┌────────

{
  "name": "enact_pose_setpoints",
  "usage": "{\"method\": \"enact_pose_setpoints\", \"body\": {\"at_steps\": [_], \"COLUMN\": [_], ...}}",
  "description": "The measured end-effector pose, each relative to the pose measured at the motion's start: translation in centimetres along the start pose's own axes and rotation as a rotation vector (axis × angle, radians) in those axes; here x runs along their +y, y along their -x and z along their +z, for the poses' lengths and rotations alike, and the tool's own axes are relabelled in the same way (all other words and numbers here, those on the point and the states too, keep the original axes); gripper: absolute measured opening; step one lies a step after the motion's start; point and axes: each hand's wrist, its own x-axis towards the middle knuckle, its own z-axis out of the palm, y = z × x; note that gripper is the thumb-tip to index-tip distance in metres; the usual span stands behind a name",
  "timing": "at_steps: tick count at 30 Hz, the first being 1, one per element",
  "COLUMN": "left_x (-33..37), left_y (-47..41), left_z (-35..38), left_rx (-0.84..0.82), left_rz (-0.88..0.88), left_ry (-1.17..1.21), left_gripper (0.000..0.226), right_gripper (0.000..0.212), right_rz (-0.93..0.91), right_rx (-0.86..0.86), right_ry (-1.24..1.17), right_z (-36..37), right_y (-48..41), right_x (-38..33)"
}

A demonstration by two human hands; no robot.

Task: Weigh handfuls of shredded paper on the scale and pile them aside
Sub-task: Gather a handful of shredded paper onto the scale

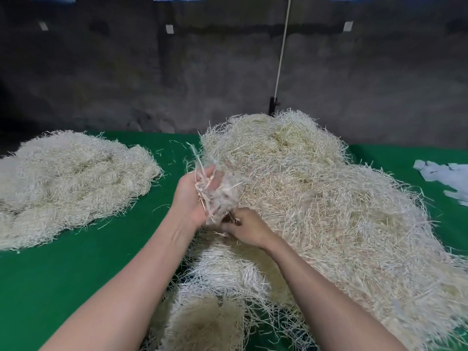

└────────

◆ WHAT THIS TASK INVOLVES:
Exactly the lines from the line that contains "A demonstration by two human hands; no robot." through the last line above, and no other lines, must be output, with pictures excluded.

◆ SOLUTION FOR THIS PROBLEM:
A demonstration by two human hands; no robot.

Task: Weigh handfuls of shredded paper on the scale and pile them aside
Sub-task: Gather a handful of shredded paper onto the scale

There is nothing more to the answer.